The discussion started soon after MLAs resumed sitting Tuesday afternoon, Nov. 23.

Read more: Adjudicator rules Norn should be unseated

Read more: Norn accused of sending threatening message

Earlier in the afternoon, Blake said Norn threatened members of the NWT Legislative Assembly and employees.

Blake said Norn is accused of threatening to “come for” the deputy clerk of the Legislative Assembly, Glen Rutland, and that he would “cut the head or neck off the snake” in reference to another officer of the Assembly.

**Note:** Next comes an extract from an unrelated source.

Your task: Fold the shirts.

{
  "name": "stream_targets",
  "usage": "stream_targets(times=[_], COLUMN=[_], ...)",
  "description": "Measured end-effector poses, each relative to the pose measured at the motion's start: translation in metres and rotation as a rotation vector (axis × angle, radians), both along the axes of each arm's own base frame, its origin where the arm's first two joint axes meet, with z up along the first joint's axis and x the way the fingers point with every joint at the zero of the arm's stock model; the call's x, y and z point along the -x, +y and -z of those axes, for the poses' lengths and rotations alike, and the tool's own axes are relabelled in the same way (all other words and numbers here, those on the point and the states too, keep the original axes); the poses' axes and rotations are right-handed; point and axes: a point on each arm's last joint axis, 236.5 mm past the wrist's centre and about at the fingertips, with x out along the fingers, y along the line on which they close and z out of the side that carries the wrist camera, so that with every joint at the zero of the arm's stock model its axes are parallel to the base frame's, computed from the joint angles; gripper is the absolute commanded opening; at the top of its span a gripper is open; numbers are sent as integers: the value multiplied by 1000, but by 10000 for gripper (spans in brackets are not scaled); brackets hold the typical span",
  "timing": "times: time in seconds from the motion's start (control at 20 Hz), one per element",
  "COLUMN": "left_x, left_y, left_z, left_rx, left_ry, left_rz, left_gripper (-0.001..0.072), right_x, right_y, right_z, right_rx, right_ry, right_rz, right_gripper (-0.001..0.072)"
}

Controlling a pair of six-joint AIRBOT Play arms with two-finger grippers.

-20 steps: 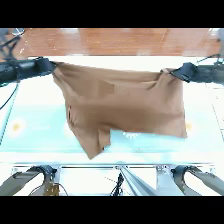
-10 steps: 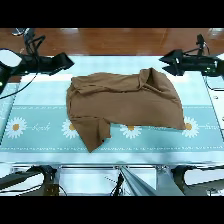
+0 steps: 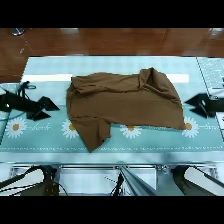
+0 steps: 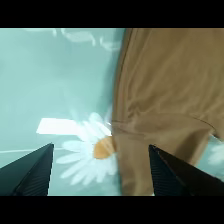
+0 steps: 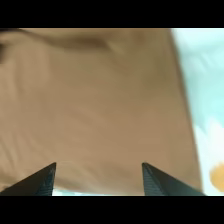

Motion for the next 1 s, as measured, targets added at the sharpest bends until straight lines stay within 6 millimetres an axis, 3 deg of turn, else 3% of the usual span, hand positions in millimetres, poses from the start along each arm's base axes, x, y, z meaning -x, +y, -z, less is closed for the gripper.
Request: stream_targets(times=[0.2,0.45,0.5,0.55,0.75,0.9,1.0], left_x=[0,-9,-12,-14,-16,-18,-22], left_y=[-42,-84,-88,-90,-94,-98,-101], left_z=[16,31,33,35,38,34,29], left_rx=[144,180,184,176,167,181,202], left_ry=[-53,-87,-93,-100,-118,-128,-138], left_rz=[-42,-34,-39,-43,-29,-20,-30], left_gripper=[704,693,488,42,30,30,30], right_x=[32,44,43,42,50,83,100], right_y=[19,32,32,31,0,-29,-36], right_z=[16,20,19,17,16,35,47], right_rx=[-23,-62,-62,-58,27,103,107], right_ry=[-22,-28,-32,-36,10,151,227], right_rz=[90,111,113,112,161,225,249], right_gripper=[620,620,620,620,620,620,620])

This is in addition to the message Norn sent to a Facebook group including at least 16 other MLAs and two Assembly staff members.

Frame Lake MLA Kevin O’Reilly, who said Monday he reached out to the RCMP after receiving the group Facebook message, said Tuesday he’d rather be working for a “better NWT” but that this was a serious matter that had to be dealt with.

He said he watched the entire public inquiry into the code of conduct complaint laid against Norn by MLAs in October and that he supported fully the finding of sole adjudicator Ronald Barclay, who determined that based on the code and Norn’s action, the only suitable course of action was to eject him.

Inuvik-Twin Lakes MLA Lesa Semmler said it “saddened” her to have to remove an MLA. During Monday’s discussion, she said she felt unsafe travelling to Yellowknife because of Norn’s actions.

“As an Indigenous female the stats of violence are stacked against me, especially when i come from the NWT,” she said. “I never once thought I would be threatened in this House, where we as legislators are working on one of our priorities, which is to make the NWT a safer place for women.”

Premier Caroline Cochrane said Norn put the safety of NWT residents by breaching his self-isolation in April.

“The orders made by the chief public health officer are law, not suggestions,” Cochrane, also the MLA for Range Lake, said.

Julie Green, MLA for Yellowknife Centre and minister of Health, said she never thought she’d be applying the MLA code of conduct in a “situation like this” when she was helping to craft it during the last Legislative Assembly.

“This problem began a year ago,” Green said, speaking after Norn declared he would resign as MLA. “It began in this room in a confidential meeting and it has persisted for an entire year in different forms.”

She said the pattern was always the same: Norn didn’t like the outcome of a discussion, he said he thought he wasn’t being heard and that he was being treated in a racist manner.

Green said Norn’s explanation for his behaviour in the spring, that he was exhausted, did not sway her. Green said she took specific exception to his claim that he had a “political exemption” from his self-isolation protocol.

“This told me he thinks he is above the law,” she said. “He brought this House into disrepute.”